Ces volumes présentent une combinaison de caractéristiques. Il s’agit souvent de manuscrits, encore valorisés par l’aristocratie plus d’un demi-siècle après l’invention de l’imprimerie, ainsi que par beaucoup d’auteurs peu soucieux de diffuser leurs œuvres hors des cours royales ou princières, seuls espaces du mécénat littéraire. Un luxe digne du souverain s’exprime dans les matériaux et l’exécution : peau de vélin très fine, calligraphie soignée, enluminures confiées à de grands artistes, tranches dorées et ciselées, reliures aux couvrures et décors raffinés. La dédicace au roi peut s’exprimer directement par une préface, souvent accompagnée de la scène d’hommage du livre, ou symboliquement par la présence dans le décor d’éléments héraldiques (armes de France aux trois lys, collier de l’ordre de Saint-Michel) et emblématiques (lettre F couronnée, salamandre). Pour personnaliser leurs présents, les donateurs peuvent donc jouer sur un registre étendu.

Reliure au médaillon à l’effigie de François Ier
Reliure au médaillon à l’effigie de François Ier |

© Bibliothèque nationale de France

Reliure au chiffre et aux armes de François Ier, avec l’emblème de la salamandre
Reliure au chiffre et aux armes de François Ier, avec l’emblème de la salamandre |

© Bibliothèque nationale de France

Mais c’est sans doute l’art de la reliure qui est le plus stimulé par cette émulation esthétique au pied du trône. En effet, alors que les premières reliures offertes à François Ier sont relativement modestes (hormis certaines créations en tissu, de tradition médiévale mais qui persistent tout au long du règne), la basane estampée de simples roulettes florales laisse place, à partir de 1530, au veau et au maroquin, supports de nouveaux décors d’inspiration italienne avec application d’argent et d’or. Les solennelles compositions héraldiques et emblématiques dominent, avec d’infinies variations.

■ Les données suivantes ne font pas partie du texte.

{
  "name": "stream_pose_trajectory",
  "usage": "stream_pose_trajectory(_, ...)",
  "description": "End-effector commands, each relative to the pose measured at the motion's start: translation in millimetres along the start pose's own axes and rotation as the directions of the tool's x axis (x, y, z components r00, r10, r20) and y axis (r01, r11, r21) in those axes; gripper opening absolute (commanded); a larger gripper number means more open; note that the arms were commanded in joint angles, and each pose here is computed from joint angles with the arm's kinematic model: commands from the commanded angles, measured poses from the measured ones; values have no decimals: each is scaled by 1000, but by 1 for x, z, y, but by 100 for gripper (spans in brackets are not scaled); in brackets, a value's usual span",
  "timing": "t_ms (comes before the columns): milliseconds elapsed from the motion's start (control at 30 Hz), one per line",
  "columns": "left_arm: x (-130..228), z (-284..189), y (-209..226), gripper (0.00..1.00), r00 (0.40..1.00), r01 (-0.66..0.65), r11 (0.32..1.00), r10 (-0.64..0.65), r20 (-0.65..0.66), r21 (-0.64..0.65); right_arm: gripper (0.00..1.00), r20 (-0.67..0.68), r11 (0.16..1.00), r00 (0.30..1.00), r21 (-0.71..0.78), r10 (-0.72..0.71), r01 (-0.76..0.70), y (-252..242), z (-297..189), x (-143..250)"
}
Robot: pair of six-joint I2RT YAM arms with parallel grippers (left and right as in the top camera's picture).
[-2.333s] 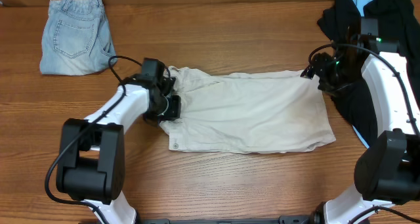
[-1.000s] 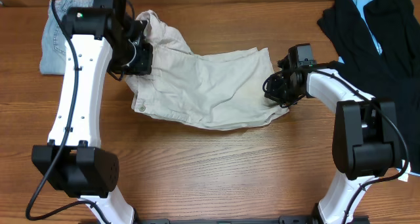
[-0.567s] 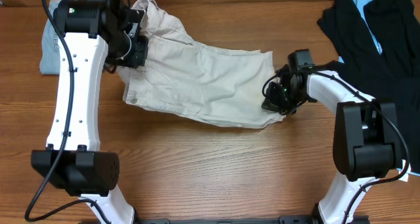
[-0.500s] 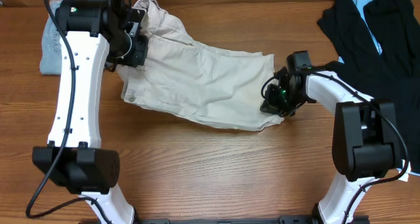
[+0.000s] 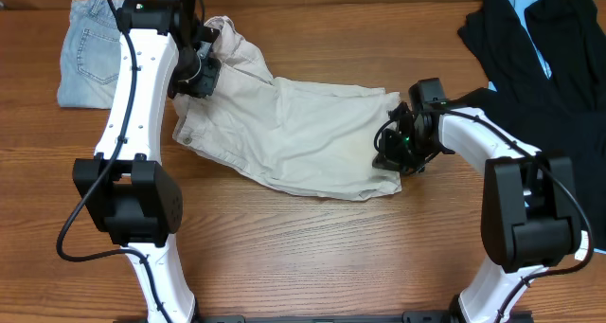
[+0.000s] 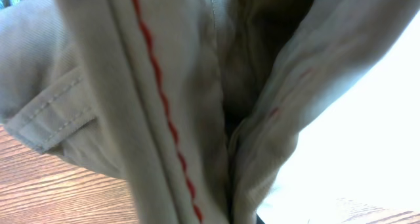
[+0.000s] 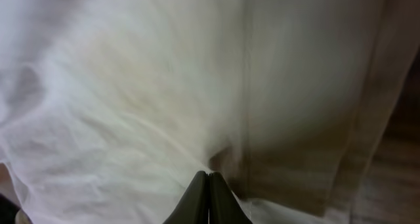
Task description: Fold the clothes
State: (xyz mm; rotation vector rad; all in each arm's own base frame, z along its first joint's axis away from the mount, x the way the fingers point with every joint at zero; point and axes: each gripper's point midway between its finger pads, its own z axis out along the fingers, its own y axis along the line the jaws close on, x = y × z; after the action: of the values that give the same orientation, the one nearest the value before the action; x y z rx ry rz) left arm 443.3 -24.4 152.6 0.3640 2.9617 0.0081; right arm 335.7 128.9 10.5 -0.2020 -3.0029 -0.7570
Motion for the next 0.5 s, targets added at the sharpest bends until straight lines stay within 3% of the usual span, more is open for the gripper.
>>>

Les textes offerts à François Ier sont bien sûr en accord avec ses goûts : il s’agit d’abord de poésie – n’est-il pas poète lui-même ? –, notamment de pièces de circonstance sur les événements glorieux du règne, d’ouvrages d’histoire et de science, de traités juridiques et politiques, mais surtout de très nombreuses traductions en français de textes de l’Antiquité gréco-latine, fruits d’une demande continuelle de sa part, visant à lui rendre ces œuvres accessibles tout en promouvant la langue nationale.